Vitiligo : aucun patient sur le bord de la route
À la une Responsable du centre niçois expert de cette affection de la peau, le Pr Passeron est confiant sur les progrès à venir pour les cas les plus difficiles
«Désolé, on ne peut rien faire, c’est psychologique!» C’est ainsi que se concluent trop souvent les consultations médicales pour les patients atteints de vitiligo, cette affection de la peau à l’origine de taches blanches pouvant envahir tout le corps. «Notre centre voit affluer des patients de tout l’Hexagone, voire de l’Europe, désespérant de trouver une réponse», constate le Pr Thierry Passeron, dermatologue et responsable du centre expert sur le sujet au CHU de Nice (1). Pourtant des solutions existent, et « elles devraient être encore plus nombreuses dans l’avenir grâce à une meilleure connaissance de la maladie», rappelle avec force ce spécialiste. Un message à l’attention des patients, mais aussi des médecins, peu ou mal informés sur cette affection qui « pourrit » la vie de 0,5 à 1 % des Français. «Il ne s’agit pas d’un problème cosmétique; le vitiligo est une vraie maladie, auto-immune – le système immunitaire détruit les mélanocytes, qui ne se traite pas en allant chez le psy!» Autre idée reçue : ces patients sont à haut risque de cancer de la peau. « C’est faux, conteste le Pr Passeron. Nous savons même aujourd’hui que les personnes avec vitiligo ont un risque de mélanome trois fois inférieur au reste de la population.» Pas de panique, enfin, en cas d’antécédent familial. « S’il peut exister un terrain de prédisposition, le vitiligo n’est pas une maladie héréditaire. »
Du soleil !
Quid à présent du traitement? « Du soleil, encore du soleil, toujours du soleil ! », pourrait-on répondre. Avec quelques nuances. «Sans aller jusqu’à se brûler, il est conseillé de s’exposer au soleil tous les jours, jusqu’à ce que la peau devienne rose. En période hivernale, des séances d’UVB sont prescrites (prises en charge par l’Assurance-maladie) à réaliser dans un cabinet de dermatologie. » Cette exposition est complétée par un traitement topique (crèmes à base de dermocorticoïdes pour le corps ou de tacrolimus pour le visage). «Les effets sur les taches présentes au niveau du visage sont les plus spectaculaires.
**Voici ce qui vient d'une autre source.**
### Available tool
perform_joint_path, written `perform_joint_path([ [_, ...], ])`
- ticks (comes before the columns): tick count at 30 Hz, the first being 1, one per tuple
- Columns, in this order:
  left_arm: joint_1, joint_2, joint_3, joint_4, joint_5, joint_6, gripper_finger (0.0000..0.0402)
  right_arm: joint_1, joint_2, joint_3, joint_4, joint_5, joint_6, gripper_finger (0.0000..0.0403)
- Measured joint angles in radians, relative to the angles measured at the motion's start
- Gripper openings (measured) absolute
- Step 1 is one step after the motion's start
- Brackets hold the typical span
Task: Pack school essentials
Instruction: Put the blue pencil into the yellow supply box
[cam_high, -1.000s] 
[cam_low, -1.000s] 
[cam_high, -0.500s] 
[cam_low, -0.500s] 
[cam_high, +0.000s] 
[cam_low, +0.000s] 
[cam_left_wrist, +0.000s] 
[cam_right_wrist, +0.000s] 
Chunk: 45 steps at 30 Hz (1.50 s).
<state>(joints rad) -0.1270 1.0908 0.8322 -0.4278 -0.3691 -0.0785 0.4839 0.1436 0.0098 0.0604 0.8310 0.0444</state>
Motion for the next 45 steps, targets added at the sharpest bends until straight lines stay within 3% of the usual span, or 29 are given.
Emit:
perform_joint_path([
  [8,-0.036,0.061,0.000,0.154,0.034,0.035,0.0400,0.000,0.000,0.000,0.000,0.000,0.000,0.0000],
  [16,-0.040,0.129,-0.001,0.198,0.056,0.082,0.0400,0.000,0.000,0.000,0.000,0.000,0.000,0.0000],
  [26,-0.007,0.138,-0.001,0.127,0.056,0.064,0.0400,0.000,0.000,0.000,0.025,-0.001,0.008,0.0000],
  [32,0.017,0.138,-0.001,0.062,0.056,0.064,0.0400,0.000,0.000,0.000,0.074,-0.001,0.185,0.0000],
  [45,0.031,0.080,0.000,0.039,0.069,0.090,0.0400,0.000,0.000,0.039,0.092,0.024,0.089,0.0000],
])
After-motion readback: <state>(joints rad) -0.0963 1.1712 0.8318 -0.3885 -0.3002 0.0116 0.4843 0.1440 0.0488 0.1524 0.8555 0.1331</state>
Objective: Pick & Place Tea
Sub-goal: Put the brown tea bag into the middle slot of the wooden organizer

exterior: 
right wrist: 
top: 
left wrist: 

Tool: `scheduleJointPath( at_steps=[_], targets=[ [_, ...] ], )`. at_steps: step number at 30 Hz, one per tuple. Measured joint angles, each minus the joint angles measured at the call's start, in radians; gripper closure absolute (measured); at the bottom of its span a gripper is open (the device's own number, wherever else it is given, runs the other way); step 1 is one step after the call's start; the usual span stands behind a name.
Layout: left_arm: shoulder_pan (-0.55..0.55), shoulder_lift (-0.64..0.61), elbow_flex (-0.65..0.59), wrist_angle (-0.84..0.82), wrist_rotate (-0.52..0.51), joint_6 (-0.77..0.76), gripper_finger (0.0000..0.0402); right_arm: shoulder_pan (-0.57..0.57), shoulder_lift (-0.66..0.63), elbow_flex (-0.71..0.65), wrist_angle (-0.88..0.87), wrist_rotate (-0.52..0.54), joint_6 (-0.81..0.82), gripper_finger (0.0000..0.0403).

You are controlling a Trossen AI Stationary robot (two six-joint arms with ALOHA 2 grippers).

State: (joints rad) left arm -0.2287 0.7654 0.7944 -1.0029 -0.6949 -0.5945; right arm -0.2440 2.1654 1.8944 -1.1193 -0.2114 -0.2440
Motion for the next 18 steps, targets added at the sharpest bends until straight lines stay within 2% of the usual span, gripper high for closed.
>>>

On obtient une repigmentation complète ou quasi complète dans 70 à 80 % des cas ». Les bénéfices sur les autres localisations sont un peu plus faibles : 50 % pour les taches situées sur tout le corps. « Les zones les plus difficiles à traiter restent les pieds et les mains.» Si les malades sont impatients d’obtenir des résultats – on peut les comprendre – ils doivent faire preuve de patience; c’est seulement au bout de quelques mois que cette exposition au soleil (ou aux UV), associée aux crèmes, produit des résultats. «En l’absence de bénéfices après six mois, inutile de poursuivre le traitement; mais il ne faut pas désespérer. De nouveaux traitements sont en cours d’expérimentation pour les formes résistantes, très étendues (plus de 5 % du corps touché) et les localisations (mains, pieds) les plus difficiles à traiter », annonce le Pr Passeron. Le centre qu’il dirige mène actuellement un protocole unique au monde avec un traitement en comprimés pour les formes sévères, dont les résultats seront bientôt connus. «On assiste, dans le champ du vitiligo, à la même révolution que celle qui s’est produite pour le psoriasis il y a 20 ans. » Quand ces mots émanent d’un des plus grands spécialistes au monde du vitiligo, ils peuvent redonner le sourire à tous ceux dont la vie est terriblement assombrie par cette affection.